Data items
--- START ---

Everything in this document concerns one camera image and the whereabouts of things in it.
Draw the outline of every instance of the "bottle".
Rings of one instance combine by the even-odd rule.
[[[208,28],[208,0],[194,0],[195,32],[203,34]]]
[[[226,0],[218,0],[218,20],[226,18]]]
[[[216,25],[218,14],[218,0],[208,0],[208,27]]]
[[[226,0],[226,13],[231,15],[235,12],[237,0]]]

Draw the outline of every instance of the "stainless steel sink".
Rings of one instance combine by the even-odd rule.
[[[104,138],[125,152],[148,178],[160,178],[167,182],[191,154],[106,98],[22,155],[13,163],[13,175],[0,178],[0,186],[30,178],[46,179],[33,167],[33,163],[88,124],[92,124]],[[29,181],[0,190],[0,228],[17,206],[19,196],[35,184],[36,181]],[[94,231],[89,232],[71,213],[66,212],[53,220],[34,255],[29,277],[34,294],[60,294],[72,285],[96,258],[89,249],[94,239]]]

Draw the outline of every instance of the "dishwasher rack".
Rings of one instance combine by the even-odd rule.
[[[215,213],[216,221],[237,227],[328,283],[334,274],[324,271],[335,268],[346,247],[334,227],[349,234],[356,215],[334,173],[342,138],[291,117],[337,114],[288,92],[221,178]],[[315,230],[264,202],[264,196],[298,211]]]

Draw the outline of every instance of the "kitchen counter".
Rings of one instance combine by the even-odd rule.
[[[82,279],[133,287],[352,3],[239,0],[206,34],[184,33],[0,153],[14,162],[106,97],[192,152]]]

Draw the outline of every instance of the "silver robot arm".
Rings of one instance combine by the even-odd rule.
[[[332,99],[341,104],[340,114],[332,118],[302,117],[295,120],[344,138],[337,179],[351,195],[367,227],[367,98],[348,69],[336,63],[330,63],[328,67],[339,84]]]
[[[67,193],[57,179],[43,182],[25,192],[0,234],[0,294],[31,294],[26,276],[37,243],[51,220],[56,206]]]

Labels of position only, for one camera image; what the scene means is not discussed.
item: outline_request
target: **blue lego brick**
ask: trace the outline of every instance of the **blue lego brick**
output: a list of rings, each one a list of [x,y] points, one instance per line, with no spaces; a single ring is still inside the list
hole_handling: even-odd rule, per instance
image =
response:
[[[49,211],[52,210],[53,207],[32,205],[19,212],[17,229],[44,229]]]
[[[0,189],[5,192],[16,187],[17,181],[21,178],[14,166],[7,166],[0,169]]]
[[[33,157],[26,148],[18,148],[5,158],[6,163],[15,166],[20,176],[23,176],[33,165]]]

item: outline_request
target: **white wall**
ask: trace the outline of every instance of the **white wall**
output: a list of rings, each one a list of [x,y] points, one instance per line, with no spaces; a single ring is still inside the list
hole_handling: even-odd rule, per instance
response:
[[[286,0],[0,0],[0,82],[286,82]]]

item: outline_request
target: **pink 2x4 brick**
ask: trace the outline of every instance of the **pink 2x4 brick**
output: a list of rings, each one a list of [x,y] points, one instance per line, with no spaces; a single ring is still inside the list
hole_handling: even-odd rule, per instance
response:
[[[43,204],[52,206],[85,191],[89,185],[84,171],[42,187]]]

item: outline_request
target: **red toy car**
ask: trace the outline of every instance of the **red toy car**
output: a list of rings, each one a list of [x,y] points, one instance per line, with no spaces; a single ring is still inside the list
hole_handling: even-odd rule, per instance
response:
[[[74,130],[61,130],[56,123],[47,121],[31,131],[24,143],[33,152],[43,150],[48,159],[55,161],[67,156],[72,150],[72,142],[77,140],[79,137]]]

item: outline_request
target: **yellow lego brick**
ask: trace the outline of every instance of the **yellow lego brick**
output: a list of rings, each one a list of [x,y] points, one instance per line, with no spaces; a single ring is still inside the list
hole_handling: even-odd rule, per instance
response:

--- END ---

» **ASSIGNMENT**:
Among the lines above, which ones include the word "trace"? Copy them.

» **OUTPUT BELOW**:
ask: trace the outline of every instance of the **blue lego brick**
ask: trace the outline of every instance of the **white wall**
ask: trace the outline of every instance of the **pink 2x4 brick**
ask: trace the outline of every instance of the **red toy car**
ask: trace the outline of every instance of the **yellow lego brick**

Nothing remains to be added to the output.